What needs to be done: Repeat precisely, and only, the lines between the line containing "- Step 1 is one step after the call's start" and the end of the listing below, both ends included.

-- Data section follows --

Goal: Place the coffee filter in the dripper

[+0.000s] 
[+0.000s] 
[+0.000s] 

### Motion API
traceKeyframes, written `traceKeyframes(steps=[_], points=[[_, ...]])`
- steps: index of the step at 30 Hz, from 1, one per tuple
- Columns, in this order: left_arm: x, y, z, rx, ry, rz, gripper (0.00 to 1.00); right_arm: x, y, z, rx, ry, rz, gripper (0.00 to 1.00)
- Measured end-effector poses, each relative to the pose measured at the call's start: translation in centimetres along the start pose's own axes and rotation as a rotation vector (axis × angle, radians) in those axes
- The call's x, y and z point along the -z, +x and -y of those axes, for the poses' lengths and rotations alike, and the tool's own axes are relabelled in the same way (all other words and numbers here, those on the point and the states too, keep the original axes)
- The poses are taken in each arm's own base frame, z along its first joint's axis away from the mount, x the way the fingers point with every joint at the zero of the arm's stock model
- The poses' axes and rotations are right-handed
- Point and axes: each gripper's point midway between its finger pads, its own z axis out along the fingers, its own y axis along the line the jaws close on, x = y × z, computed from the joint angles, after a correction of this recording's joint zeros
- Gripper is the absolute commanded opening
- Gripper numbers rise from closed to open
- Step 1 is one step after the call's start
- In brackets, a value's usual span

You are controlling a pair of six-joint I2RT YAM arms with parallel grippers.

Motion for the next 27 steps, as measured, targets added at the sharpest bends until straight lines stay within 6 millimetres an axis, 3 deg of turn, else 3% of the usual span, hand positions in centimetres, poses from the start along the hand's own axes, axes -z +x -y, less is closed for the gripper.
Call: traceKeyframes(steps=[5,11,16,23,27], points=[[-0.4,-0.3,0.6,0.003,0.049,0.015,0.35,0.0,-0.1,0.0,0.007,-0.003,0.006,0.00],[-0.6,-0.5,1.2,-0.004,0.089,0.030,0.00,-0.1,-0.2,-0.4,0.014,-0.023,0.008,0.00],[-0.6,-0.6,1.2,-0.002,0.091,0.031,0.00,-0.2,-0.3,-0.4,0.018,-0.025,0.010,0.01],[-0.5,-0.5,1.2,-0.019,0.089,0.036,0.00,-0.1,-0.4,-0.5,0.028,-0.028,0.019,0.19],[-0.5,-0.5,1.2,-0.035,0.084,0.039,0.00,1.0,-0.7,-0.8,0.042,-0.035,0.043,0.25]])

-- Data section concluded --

Solution:
- Step 1 is one step after the call's start
- In brackets, a value's usual span

You are controlling a pair of six-joint I2RT YAM arms with parallel grippers.

Motion for the next 27 steps, as measured, targets added at the sharpest bends until straight lines stay within 6 millimetres an axis, 3 deg of turn, else 3% of the usual span, hand positions in centimetres, poses from the start along the hand's own axes, axes -z +x -y, less is closed for the gripper.
Call: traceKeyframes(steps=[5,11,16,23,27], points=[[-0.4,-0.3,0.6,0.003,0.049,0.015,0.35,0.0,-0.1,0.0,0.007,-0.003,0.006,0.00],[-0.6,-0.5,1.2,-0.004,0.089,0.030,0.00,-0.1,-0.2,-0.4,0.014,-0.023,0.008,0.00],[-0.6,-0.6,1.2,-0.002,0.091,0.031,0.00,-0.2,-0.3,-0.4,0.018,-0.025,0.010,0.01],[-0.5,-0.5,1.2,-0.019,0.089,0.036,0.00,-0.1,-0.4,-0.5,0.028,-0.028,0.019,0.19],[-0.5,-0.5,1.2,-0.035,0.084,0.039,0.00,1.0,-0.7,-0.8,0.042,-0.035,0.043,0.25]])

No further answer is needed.